For more than a year I have been researching the earliest Polish immigrants to Calumet, Michigan. I have used every resource that I could find and combed the microfilms from Salt Lake City. This summary file shows those Poles who were in Calumet as early as 1870 to 1874. While it is certainly subject to corrections and additions, I have made every attempt to make it as thorough as possible. I have not included the children of families that immigrated unless a son or daughter married in Calumet in these early years.

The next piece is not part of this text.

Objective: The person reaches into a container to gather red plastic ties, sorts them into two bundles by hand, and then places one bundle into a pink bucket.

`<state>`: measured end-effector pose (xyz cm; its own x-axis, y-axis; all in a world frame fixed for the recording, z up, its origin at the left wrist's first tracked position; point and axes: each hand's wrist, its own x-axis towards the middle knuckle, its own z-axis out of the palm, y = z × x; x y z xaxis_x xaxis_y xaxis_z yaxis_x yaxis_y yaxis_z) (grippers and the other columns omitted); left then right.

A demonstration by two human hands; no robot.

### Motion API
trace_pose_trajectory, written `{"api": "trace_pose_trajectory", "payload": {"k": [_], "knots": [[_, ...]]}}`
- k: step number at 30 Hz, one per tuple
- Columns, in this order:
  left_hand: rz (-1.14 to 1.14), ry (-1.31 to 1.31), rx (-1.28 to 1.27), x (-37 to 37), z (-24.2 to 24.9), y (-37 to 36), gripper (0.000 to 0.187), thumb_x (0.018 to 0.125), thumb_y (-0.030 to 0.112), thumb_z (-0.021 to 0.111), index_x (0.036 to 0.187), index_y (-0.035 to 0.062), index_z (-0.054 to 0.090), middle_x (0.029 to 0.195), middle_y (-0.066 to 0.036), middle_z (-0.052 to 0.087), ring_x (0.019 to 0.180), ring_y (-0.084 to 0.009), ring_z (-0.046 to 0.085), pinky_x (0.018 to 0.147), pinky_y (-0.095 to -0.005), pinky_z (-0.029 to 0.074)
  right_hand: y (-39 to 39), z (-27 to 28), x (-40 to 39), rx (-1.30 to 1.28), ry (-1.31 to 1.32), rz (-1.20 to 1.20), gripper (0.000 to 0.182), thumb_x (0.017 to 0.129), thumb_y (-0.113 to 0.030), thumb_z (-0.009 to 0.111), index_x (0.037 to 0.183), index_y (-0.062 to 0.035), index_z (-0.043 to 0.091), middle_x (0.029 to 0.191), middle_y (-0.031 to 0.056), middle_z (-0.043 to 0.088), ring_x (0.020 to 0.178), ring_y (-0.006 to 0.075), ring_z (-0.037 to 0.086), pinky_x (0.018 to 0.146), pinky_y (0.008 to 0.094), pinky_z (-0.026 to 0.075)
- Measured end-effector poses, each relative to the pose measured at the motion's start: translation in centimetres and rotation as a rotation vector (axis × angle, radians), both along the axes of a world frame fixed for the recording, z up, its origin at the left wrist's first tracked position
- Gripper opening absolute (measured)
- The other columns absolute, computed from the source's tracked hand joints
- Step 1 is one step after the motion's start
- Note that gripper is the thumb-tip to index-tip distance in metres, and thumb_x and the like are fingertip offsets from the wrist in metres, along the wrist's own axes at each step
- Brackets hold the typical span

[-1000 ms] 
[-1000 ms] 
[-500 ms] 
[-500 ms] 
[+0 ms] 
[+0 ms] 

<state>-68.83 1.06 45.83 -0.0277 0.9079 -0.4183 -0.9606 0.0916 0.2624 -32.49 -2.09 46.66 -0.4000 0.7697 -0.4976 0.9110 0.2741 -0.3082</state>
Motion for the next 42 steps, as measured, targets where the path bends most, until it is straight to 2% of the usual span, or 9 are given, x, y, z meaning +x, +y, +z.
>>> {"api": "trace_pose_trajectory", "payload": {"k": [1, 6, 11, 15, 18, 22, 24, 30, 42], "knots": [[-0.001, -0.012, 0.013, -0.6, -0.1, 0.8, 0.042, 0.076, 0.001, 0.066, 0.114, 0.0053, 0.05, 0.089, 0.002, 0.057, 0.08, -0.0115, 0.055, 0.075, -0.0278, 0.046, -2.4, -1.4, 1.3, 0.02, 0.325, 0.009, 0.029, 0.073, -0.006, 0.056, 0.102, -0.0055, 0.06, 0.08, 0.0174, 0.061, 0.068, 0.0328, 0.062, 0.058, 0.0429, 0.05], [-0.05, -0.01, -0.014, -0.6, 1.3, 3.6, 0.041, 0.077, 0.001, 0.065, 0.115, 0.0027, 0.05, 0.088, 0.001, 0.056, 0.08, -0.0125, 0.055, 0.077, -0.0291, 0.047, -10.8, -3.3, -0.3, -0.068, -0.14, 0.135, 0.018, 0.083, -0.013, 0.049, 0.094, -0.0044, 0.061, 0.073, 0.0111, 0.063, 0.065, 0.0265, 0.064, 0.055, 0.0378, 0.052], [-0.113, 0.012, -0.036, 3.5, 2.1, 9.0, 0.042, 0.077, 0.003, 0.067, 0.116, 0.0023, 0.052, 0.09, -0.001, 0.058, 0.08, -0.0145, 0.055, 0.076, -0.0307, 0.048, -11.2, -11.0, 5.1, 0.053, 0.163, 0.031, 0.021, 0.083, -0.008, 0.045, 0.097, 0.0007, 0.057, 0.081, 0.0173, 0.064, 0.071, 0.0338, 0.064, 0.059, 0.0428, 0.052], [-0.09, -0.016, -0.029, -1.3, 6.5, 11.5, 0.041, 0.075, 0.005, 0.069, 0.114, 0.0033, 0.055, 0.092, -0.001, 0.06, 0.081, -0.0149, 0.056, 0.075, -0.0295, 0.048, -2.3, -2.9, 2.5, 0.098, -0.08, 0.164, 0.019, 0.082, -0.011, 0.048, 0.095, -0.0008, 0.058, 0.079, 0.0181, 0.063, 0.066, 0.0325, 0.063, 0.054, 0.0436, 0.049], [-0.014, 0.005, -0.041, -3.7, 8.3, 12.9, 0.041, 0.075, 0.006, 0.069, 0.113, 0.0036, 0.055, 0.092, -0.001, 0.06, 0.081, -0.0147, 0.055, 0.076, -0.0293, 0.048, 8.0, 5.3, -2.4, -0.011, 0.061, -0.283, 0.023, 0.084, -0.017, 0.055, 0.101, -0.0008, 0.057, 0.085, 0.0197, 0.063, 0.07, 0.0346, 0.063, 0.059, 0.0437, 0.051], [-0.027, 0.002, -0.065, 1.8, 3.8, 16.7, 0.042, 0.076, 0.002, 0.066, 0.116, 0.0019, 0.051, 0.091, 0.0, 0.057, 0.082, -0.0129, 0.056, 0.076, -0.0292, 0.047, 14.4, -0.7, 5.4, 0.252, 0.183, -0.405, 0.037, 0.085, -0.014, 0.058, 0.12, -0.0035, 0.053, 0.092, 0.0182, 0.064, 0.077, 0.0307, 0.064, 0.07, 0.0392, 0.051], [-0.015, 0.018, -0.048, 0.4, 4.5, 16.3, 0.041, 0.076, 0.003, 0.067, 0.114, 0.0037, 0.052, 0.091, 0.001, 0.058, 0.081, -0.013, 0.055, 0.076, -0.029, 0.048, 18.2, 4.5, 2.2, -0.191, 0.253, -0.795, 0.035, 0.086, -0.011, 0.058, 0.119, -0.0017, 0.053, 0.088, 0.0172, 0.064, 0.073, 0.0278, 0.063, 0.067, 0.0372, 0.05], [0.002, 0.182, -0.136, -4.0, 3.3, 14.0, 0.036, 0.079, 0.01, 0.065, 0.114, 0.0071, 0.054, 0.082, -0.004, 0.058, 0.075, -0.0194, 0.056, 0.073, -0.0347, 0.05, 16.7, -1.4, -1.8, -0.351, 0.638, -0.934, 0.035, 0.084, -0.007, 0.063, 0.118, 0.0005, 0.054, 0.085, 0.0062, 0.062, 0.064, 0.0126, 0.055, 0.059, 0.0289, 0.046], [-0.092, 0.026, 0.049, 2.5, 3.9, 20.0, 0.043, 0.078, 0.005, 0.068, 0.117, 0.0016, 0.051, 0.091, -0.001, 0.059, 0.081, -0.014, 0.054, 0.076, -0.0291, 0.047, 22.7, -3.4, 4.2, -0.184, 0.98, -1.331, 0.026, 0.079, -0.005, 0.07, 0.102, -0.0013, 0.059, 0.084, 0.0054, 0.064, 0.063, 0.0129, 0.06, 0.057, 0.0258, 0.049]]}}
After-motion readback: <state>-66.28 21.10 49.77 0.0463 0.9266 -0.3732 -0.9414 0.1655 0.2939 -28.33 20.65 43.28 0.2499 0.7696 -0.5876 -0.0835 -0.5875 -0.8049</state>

The chart includes this information for each person. (1) The earliest record located which is usually the immigration record. In some cases it was a marriage or birth record or another source. (2) The 1874 Michigan State Census and the 1880 U.S. census and whether each person appeared on the record. (3) The date and place of marriage when I was able to find that. The book “ A History of the Poles in America to 1908” by Waclaw Kruszka and James S. Pula (Catholic University of America Press, 1998) stated that the first Poles in Calumet came from the towns of Bnin, Kornik, and Poznan in the Poznan/Posen province of Poland. (4) The St. Stanislaus Kostka Society was formed in 1874 and articles of incorporation were signed in 1875. (6) The ship for each immigrant and the route traveled is included.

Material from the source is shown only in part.